Aim of the task =>
From the listing below, copy only the lines from the line that contains "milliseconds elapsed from" to the line that contains "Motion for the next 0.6", counting those two lines as part of the copy.

>>>>>

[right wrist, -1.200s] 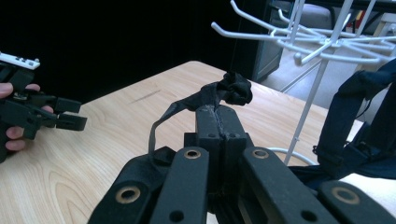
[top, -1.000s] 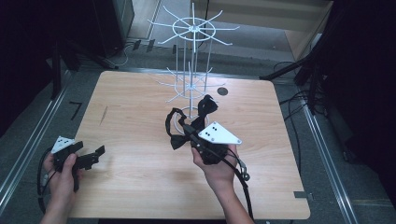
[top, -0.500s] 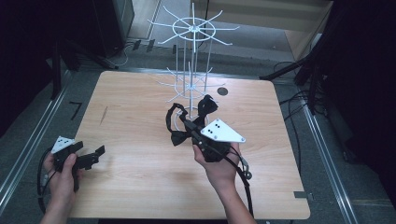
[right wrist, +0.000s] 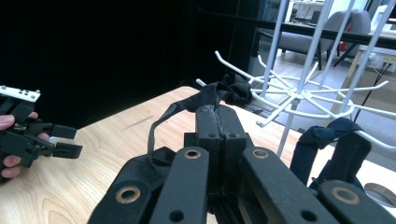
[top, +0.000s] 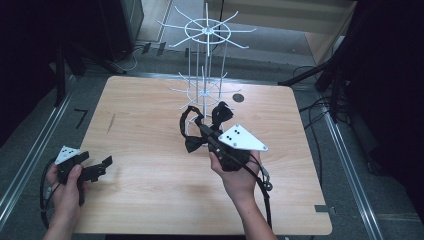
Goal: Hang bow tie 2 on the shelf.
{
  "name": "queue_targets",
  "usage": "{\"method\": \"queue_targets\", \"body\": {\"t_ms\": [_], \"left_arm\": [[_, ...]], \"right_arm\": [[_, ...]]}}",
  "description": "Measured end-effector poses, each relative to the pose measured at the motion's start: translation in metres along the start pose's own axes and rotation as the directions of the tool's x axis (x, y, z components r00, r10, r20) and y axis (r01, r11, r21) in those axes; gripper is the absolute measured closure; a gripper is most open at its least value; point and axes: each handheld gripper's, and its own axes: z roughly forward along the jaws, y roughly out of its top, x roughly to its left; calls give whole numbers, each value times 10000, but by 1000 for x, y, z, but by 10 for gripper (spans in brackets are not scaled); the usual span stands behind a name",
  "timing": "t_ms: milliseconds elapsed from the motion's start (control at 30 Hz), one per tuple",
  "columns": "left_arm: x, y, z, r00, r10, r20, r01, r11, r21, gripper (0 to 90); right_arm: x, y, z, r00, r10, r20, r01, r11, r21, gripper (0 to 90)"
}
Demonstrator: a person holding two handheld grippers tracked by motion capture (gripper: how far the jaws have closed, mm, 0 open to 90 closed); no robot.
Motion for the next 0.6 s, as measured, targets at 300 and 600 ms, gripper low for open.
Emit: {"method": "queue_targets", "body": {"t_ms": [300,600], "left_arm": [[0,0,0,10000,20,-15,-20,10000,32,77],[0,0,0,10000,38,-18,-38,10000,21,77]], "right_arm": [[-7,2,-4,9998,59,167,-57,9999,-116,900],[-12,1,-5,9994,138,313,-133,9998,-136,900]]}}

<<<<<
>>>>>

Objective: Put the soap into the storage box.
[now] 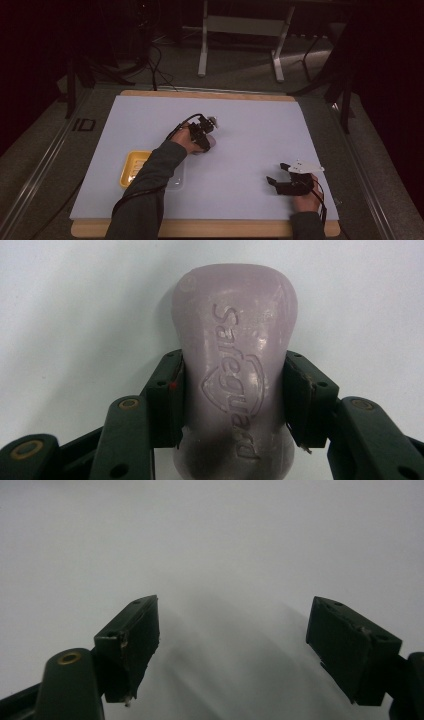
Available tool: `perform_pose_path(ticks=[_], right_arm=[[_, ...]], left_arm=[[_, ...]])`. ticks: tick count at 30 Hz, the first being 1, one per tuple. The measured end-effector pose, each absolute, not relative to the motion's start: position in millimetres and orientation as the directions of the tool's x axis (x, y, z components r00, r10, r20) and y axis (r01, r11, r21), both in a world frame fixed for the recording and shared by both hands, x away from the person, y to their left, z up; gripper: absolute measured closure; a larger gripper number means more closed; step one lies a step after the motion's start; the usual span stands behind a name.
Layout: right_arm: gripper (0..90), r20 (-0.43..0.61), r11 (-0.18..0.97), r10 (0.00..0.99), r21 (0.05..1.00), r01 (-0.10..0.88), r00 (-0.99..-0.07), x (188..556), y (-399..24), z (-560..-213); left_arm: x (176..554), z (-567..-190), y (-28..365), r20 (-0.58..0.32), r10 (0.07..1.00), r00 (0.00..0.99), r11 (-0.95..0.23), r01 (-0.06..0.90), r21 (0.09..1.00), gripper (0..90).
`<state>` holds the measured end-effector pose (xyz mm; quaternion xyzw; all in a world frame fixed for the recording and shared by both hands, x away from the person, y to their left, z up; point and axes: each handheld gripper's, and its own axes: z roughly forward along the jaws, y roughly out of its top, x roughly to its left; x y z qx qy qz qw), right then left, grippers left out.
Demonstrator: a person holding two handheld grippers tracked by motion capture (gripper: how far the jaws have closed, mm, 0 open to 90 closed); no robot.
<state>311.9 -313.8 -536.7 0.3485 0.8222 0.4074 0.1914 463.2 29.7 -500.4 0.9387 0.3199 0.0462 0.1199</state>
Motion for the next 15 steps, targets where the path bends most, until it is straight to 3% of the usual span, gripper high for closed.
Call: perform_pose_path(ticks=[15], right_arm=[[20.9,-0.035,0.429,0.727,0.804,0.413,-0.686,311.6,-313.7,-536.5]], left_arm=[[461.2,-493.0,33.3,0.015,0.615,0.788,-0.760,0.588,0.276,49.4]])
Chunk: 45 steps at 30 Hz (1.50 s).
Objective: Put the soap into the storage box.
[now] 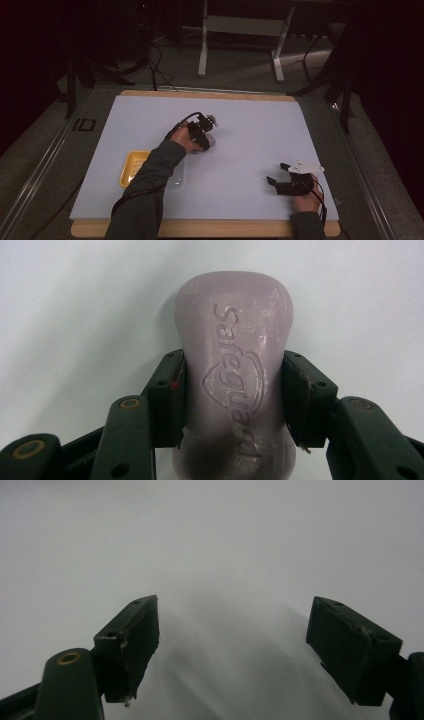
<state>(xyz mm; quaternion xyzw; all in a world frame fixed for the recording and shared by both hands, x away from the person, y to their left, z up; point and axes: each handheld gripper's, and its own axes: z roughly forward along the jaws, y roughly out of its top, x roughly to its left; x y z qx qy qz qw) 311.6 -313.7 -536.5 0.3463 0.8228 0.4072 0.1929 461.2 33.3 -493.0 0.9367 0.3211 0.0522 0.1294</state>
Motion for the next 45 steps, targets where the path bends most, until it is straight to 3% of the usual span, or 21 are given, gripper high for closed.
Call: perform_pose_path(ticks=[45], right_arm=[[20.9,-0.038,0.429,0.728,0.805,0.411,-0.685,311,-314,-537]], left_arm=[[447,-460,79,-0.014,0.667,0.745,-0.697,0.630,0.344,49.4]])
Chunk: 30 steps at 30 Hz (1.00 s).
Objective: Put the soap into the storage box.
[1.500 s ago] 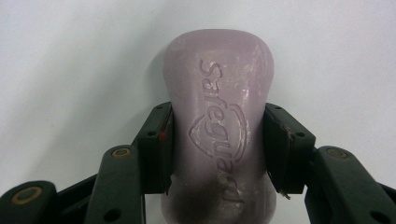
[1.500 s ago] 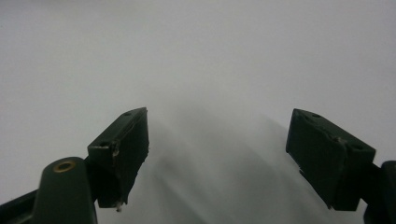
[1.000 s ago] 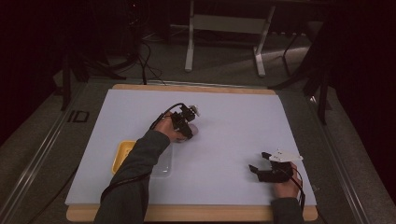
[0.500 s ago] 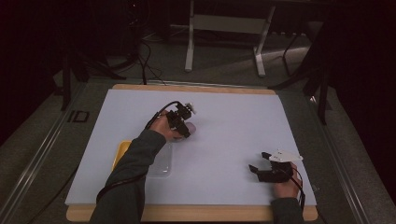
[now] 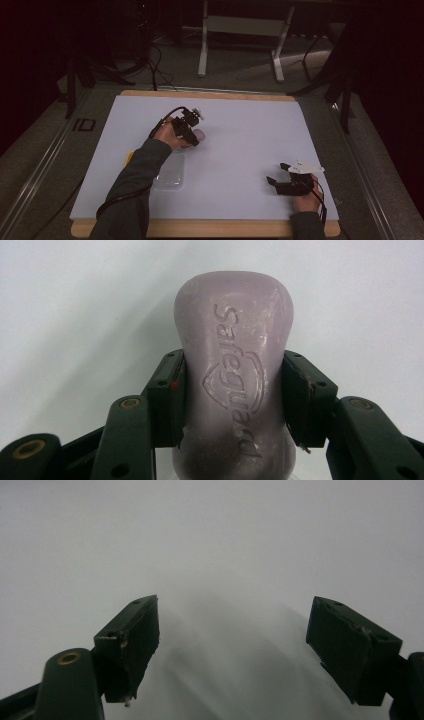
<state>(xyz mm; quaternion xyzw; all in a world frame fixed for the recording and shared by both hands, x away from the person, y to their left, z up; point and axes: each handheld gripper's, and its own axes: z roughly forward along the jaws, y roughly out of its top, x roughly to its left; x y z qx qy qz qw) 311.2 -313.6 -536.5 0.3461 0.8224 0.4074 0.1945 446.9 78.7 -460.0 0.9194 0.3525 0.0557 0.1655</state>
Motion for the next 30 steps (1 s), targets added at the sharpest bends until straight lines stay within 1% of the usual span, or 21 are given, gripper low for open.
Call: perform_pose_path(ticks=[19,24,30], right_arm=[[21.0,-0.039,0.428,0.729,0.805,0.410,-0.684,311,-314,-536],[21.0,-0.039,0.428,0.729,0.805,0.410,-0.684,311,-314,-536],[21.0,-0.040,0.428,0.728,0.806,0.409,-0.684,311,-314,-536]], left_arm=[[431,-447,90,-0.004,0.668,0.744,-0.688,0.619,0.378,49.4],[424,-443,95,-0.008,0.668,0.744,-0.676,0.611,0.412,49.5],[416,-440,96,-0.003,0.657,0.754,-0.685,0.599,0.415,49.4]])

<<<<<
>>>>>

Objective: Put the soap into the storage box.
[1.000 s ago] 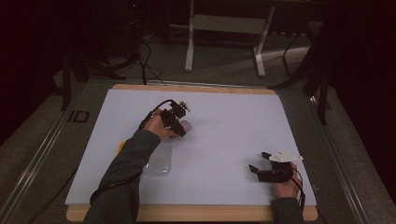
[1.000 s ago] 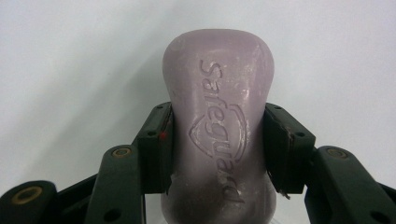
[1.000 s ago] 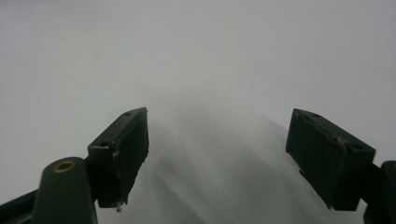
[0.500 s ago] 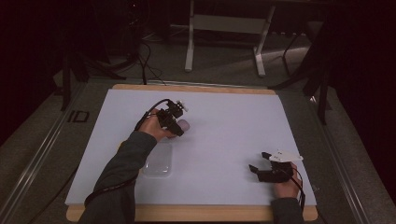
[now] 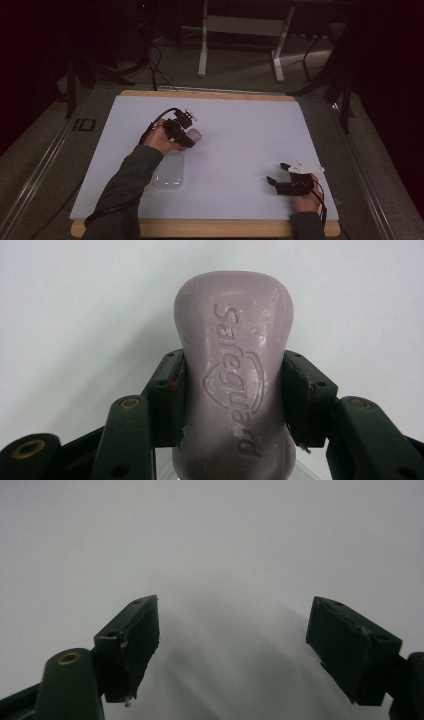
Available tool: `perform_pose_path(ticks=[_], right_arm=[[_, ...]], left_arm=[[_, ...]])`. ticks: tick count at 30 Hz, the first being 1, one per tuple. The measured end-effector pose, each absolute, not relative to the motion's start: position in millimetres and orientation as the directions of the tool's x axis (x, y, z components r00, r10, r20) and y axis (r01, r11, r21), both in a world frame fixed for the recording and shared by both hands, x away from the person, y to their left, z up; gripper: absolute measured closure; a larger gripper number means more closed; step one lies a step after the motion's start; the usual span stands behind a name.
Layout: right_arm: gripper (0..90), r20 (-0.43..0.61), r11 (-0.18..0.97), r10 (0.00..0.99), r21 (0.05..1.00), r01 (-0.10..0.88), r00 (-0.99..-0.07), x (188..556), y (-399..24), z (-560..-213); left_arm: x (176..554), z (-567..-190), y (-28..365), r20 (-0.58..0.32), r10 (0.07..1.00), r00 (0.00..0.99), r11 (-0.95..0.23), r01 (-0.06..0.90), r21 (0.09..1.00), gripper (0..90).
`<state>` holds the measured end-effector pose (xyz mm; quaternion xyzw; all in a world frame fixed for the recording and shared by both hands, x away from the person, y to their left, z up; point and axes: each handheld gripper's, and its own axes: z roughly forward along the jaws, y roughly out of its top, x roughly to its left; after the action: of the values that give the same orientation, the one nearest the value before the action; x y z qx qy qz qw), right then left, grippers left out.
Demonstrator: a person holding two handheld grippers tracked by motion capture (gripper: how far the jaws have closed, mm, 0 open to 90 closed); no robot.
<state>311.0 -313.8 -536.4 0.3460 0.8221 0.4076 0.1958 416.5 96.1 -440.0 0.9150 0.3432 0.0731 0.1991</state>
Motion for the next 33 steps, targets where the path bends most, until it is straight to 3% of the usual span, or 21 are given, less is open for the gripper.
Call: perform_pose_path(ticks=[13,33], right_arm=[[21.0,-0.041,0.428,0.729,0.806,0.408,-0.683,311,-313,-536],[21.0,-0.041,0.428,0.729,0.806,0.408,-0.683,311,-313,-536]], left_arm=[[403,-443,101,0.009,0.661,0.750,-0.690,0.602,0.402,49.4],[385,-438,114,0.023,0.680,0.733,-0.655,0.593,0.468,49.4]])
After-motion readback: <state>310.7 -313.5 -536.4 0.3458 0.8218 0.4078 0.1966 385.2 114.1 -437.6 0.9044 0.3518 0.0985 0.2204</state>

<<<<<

Task result =>
  "timing": "t_ms: milliseconds elapsed from the motion's start (control at 30 Hz), one per tuple",
  "columns": "left_arm: x, y, z, r00, r10, r20, r01, r11, r21, gripper (0 to 90); right_arm: x, y, z, r00, r10, r20, r01, r11, r21, gripper (0 to 90)"
}
Demonstrator: a person holding two handheld grippers tracked by motion capture (gripper: how far the jaws have closed, mm, 0 open to 90 closed); no robot.
Motion for the next 0.6 s, as measured, targets at 300 and 600 ms, gripper low for open.

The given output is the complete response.